Before applying to any role, spend five minutes on this verification checklist. Search the company name on Google along with "reviews" and "Glassdoor." Check their LinkedIn company page — does it have real employees? Look up the company on the Ministry of Corporate Affairs portal to verify it is a registered entity. If the recruiter contacted you via WhatsApp or Telegram with an unsolicited offer, verify their identity independently before engaging.
For the job search itself, using AI-powered tools to match your profile against verified job listings significantly reduces your exposure to ghost jobs and low-quality postings. Platforms like aijobsearch.in aggregate listings from multiple verified job boards, score your resume against actual job requirements, and help you identify roles where your profile is genuinely competitive — so you spend your limited time and energy on applications that have a real chance of converting, rather than ghost jobs and scam postings.
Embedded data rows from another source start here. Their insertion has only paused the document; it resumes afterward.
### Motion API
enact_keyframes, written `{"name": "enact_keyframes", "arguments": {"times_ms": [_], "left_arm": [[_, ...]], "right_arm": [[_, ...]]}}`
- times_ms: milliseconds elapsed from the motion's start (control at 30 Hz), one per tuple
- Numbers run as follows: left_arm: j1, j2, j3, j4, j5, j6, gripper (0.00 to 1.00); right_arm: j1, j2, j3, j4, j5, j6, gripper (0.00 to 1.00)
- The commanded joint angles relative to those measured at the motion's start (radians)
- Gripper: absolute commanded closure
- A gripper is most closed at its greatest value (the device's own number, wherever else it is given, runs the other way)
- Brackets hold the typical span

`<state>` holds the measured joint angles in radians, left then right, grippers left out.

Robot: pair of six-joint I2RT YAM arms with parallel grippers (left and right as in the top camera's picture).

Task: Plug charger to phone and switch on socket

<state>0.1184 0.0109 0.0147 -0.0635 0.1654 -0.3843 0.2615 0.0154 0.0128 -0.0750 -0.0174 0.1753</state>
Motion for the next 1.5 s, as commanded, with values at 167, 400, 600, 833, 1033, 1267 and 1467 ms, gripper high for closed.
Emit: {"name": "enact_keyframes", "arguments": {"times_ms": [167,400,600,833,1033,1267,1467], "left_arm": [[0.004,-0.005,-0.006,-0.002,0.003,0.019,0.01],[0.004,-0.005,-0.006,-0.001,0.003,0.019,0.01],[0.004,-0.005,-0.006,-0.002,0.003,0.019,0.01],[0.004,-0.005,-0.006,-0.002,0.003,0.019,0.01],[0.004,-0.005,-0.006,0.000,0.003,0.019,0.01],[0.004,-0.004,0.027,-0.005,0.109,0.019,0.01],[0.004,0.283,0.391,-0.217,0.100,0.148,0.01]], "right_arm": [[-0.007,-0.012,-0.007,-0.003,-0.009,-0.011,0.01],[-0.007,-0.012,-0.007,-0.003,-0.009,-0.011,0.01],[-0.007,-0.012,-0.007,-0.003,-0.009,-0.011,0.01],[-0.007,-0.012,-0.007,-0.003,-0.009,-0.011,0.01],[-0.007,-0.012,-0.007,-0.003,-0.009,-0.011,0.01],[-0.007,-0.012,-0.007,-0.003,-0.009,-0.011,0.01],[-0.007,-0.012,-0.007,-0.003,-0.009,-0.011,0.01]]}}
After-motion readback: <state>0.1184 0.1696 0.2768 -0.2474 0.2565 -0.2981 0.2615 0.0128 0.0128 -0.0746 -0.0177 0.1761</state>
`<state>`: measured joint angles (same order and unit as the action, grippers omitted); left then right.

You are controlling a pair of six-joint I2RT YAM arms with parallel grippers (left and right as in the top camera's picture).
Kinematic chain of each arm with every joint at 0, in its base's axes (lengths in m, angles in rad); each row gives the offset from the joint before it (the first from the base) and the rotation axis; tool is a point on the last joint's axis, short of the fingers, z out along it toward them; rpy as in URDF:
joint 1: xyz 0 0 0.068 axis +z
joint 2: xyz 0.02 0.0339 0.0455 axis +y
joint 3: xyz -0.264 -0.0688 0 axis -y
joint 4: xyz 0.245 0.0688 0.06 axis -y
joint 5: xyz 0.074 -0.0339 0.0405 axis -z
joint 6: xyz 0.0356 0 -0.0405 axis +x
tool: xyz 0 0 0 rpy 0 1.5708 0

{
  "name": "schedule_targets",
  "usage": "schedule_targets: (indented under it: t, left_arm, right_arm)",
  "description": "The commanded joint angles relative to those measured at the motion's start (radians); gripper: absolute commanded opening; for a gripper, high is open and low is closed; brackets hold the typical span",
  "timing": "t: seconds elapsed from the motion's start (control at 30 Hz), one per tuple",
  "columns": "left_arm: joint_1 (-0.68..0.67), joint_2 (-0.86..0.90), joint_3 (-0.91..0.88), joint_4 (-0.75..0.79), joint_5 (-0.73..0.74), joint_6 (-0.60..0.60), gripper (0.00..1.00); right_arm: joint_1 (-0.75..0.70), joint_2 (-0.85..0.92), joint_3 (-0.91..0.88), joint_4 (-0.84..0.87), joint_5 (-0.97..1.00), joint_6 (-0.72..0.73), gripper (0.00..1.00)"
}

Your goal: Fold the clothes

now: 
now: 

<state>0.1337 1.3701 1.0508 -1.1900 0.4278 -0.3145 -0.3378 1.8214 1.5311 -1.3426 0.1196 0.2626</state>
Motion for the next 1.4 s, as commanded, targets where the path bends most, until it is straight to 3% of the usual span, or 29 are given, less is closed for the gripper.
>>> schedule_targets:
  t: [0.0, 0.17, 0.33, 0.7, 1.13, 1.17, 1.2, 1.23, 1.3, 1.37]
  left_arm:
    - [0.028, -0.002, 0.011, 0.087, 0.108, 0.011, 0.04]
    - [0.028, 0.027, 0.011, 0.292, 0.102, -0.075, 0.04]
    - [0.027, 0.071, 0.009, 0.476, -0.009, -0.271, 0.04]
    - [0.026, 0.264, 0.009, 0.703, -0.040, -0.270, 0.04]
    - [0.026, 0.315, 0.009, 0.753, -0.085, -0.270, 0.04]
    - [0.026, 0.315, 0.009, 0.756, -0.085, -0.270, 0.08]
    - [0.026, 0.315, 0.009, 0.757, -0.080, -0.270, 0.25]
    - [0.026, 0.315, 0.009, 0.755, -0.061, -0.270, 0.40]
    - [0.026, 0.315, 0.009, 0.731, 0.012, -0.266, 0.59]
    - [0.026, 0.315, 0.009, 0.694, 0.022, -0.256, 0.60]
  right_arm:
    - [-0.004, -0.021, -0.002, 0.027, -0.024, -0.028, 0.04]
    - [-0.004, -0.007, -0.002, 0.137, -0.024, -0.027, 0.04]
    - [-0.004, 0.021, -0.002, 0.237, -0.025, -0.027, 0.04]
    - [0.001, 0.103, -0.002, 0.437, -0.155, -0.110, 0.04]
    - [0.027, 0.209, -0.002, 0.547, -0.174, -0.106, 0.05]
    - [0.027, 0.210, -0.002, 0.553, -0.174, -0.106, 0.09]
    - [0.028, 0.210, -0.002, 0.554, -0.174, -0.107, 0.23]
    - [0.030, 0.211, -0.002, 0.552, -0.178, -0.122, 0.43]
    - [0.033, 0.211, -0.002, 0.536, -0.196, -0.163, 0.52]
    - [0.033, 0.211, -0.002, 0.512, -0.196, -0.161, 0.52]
The Bigger Picture: Why This Matters
The proliferation of misleading job descriptions is not just an inconvenience — it has real economic and psychological costs. Every hour spent applying to a ghost job is an hour not spent on a genuine opportunity. Every candidate who falls for an upfront payment scam loses money they cannot afford to lose. And every job seeker who goes through three rounds of interviews for a role that was never going to be filled emerges more demoralised and less confident.
The stark reality of India's job market — 500 applications for 1 job offer — makes it even more important to be selective about where you invest your effort. The candidates who succeed are not necessarily the most qualified; they are often the most strategic. They apply to fewer roles, but better-matched ones. They research companies before applying. They recognise red flags early and move on quickly, rather than investing weeks in a process that was never going to yield an offer.
Learning to read a job description critically is not cynicism. It is self-respect. Your time, your skills, and your career trajectory are valuable. The ten red flags in this article are your toolkit for protecting them.